Posted: April 14, 2014
Are They Worth it?
Breast implants are not lifetime devices. Ruptures can occur from wear and tear, and most are non traumatic. This is analogous to wearing the same pair of jeans every day. Over time, you may get a hole in the knee. Most ruptures occur 10 years after implantation, and the incidence increases with implant age.
In 2006, the FDA approved the newer generation silicone implants for use in women over 22 years old. These implants are more cohesive than ever before, meaning they act more solid than liquid. In the event of a rupture or hole in the shell, oftentimes there are no symptoms whatsoever. This is called a “silent rupture”. Because the FDA believes there should be some type of routine screening for such a situation, here’s what they recommend: MRI should be done 3 years after implantation, followed by MRI every 2 years thereafter.
So the question is WHY?
If there is a defect in the shell of a cohesive silicone implant, what happens? Usually nothing. Because of the gel’s cohesive nature, the gel likely remains inside the implant. Worst-case scenario, the gel comes out of the implant, but remains within its surrounding capsule. Regardless, there may not be any symptoms or appearance change. MRI’s are the best way (short of surgery) to identify a defect in the breast implant. However, it is more likely to be accurate (80-90%) in women who have symptoms, such as pain, appearance change, or capsular contracture. In patients without symptoms, the accuracy is much less. The FDA’s own data report a 21% false positive rate (meaning the scan reported “rupture” when in fact at surgery the implant was found to be entirely intact).

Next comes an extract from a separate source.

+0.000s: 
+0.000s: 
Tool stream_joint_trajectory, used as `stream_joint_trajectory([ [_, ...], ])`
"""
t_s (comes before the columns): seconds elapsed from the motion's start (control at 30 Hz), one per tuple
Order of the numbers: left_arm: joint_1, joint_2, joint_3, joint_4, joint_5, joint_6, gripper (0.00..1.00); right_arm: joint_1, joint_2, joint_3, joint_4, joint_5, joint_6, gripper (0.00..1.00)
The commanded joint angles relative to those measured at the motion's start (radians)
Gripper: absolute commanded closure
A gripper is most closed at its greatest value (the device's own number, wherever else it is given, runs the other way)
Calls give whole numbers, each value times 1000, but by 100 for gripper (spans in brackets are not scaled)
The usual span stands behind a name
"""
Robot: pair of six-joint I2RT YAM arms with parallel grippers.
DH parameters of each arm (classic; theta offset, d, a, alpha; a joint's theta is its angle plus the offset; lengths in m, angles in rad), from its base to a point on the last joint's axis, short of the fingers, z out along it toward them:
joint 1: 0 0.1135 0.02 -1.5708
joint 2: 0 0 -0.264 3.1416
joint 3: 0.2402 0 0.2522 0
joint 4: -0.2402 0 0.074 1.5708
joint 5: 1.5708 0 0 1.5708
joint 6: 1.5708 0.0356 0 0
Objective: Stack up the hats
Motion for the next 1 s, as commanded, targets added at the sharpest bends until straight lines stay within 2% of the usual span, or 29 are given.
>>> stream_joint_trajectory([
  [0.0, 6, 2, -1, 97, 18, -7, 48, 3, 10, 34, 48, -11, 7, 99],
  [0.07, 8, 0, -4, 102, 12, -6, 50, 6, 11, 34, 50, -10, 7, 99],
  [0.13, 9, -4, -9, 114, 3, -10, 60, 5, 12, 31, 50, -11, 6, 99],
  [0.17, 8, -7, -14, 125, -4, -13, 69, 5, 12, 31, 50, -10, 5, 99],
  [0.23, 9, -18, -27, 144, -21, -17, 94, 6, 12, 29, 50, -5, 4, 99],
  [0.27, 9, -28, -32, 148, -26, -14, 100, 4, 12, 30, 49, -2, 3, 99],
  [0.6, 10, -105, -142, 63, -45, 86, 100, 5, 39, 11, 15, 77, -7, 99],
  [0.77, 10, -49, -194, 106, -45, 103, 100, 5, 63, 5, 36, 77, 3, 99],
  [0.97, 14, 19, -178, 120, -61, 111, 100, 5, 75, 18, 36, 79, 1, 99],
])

Ruptures occur at the rate of about 0.5 to 1% per implant, per year. Does it make sense to have 199 women to undergo MRI to find one rupture? MRIs are not cheap. In our area, the cost for a breast MRI ranges from $600-$1500. And don’t expect your insurance company to pay.

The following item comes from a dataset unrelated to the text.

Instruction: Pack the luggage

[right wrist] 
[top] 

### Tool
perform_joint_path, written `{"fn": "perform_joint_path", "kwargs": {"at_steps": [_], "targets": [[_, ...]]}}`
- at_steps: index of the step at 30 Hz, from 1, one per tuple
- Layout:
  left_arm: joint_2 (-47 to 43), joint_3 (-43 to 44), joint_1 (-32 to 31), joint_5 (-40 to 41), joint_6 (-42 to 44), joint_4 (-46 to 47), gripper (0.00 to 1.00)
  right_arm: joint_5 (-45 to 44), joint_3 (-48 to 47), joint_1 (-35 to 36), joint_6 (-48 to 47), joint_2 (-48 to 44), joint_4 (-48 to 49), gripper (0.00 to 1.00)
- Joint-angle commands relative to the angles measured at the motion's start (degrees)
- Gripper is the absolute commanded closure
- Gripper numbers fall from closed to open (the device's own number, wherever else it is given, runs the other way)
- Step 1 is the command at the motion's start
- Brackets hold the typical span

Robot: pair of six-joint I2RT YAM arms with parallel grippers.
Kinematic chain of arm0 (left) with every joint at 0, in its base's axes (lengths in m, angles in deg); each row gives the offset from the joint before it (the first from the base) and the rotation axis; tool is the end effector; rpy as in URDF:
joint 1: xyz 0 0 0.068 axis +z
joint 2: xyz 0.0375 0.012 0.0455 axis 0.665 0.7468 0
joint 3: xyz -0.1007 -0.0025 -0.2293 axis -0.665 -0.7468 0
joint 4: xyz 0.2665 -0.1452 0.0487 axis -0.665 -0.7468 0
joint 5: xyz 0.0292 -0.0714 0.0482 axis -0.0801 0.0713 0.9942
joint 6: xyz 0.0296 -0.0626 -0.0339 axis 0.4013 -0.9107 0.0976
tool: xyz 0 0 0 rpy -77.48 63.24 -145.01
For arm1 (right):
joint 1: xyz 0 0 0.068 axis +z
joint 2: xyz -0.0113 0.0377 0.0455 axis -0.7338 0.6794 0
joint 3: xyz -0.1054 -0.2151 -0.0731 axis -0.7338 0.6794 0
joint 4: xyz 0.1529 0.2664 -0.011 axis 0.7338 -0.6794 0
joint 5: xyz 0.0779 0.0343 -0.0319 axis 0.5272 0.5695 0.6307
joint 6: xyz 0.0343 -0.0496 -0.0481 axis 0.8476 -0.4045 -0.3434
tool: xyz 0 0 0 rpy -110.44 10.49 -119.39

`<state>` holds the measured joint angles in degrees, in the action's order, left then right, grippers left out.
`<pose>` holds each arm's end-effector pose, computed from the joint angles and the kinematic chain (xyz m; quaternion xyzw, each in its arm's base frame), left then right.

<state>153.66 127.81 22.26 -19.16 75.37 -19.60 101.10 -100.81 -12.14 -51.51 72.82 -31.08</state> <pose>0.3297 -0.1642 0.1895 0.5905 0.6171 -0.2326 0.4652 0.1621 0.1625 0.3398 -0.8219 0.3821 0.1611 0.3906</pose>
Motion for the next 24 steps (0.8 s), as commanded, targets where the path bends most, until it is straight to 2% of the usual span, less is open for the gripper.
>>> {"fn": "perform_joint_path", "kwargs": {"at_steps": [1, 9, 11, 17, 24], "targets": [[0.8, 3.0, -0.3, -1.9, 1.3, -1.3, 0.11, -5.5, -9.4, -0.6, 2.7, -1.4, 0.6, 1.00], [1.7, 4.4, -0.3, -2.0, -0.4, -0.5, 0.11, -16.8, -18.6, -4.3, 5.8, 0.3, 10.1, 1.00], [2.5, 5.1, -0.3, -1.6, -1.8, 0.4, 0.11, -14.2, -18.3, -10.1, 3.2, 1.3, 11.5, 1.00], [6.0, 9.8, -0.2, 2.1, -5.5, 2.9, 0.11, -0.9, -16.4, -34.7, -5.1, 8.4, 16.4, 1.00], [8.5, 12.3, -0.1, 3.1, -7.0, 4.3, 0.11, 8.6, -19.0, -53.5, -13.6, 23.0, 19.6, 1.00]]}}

What is the point of undergoing an MRI if there are no health risks associated with ruptured silicone implants? As the FDA report points out, silicone implants do not cause connective tissue disease, illness, reproductive problems, or breast cancer.
Although not perfect, MRIs are more accurate than mammogram and CAT scan in evaluating breast implants and do not involve the use of ionizing radiation. Physical examination fails to diagnose implant rupture in more than 50% of cases. Historically, breast ultrasound, a much cheaper and more accessible test, has variable accuracy when it comes to detecting implant rupture mostly related to the skills of the technician performing the test. Ultimately, the true test in making the diagnosis of implant rupture is surgery.

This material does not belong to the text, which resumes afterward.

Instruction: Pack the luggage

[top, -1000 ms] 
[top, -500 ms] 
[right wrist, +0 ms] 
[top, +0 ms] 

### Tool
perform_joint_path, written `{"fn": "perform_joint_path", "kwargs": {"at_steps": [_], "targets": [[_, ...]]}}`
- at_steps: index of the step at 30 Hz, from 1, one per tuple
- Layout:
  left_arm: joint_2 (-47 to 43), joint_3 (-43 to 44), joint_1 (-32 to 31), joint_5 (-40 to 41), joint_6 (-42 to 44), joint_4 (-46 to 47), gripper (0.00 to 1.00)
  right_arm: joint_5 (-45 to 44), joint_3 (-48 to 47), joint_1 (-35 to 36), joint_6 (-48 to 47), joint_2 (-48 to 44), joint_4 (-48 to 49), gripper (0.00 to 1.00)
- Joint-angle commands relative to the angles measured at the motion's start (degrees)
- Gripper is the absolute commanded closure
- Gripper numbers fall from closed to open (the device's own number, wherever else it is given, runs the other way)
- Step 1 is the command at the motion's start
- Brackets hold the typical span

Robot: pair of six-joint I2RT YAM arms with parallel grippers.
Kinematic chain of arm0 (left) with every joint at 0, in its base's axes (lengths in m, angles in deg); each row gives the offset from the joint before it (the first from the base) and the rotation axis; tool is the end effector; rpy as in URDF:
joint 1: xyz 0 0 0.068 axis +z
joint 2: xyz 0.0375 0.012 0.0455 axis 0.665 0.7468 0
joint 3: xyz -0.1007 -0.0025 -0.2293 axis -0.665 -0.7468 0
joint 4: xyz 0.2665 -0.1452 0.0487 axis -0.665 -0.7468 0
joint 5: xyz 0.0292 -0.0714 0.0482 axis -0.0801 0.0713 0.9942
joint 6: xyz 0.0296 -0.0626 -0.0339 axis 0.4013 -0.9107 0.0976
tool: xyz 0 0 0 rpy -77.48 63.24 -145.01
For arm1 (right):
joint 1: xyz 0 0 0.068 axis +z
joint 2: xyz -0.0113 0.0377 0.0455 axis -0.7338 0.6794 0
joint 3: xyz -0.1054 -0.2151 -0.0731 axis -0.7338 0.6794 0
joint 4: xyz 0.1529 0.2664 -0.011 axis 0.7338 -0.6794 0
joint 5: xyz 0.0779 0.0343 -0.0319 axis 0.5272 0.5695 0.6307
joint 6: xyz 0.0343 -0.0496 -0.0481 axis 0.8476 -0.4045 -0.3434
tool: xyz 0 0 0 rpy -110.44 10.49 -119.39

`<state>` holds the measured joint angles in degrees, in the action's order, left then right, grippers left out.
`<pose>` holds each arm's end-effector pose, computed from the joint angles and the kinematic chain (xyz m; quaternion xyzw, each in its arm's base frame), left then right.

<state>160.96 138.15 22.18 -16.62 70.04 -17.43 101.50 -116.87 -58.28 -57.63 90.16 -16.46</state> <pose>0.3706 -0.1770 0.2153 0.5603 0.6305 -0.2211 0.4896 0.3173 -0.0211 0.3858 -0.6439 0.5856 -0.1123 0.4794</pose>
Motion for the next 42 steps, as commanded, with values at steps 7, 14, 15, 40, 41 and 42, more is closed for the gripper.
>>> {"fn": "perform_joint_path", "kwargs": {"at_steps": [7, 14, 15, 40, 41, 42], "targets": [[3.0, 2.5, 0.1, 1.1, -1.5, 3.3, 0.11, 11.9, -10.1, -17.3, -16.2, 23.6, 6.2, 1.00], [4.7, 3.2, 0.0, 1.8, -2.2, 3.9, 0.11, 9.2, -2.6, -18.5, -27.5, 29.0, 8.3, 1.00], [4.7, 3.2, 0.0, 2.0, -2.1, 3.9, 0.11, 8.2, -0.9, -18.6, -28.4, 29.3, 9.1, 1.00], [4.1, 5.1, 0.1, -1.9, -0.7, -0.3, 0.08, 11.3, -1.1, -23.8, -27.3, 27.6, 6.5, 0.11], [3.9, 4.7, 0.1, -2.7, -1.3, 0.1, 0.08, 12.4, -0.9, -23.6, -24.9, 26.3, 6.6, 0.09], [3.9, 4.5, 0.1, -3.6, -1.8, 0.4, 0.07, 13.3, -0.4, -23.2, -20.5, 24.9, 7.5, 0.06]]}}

In 2008, plastic surgeons at the Memorial Sloan-Kettering Cancer Center in New York reported, “the evidence is not conclusive that MRI surveillance leads to a reduction in patient morbidity, or that the benefits of screening outweigh risks, which include unnecessary patient anxiety, false-positive results, and even unneeded surgery.” In a landmark study in the Aesthetic Surgery Journal in 2012, high-resolution ultrasound performed by an experienced ultrasonographer in a plastic surgeon’s office was used to detect breast implant shell failure. The study showed that ultrasound in this situation is equivalent to MRI in terms of visualization of implant rupture. In 2014, here in Las Vegas, the American Institute of Ultrasound in Medicine’s Annual Convention presented data demonstrating the effectiveness of high-resolution ultrasound in evaluating the status of breast implants. Hopefully, the FDA recommendations will change regarding routine MRI of women with silicone breast implants.
So what do I tell my patients who undergo silicone breast augmentation? I tell them the FDA recommendations for routing MRI surveillance of their breasts at intervals and to be prepared to pay for those studies. I explain “silent” or asymptomatic ruptures that can occur with cohesive silicone breast implants and let them know that reoperation is in their future for rupture or more commonly, for cosmetic desires. There are no health risks associated with ruptured silicone breast implants, nor any urgency in having them removed and replaced. The FDA recommendations are not law. Ultimately it is up to the patient to decide whether or not to undergo routine MRI when their breasts look and feel fine.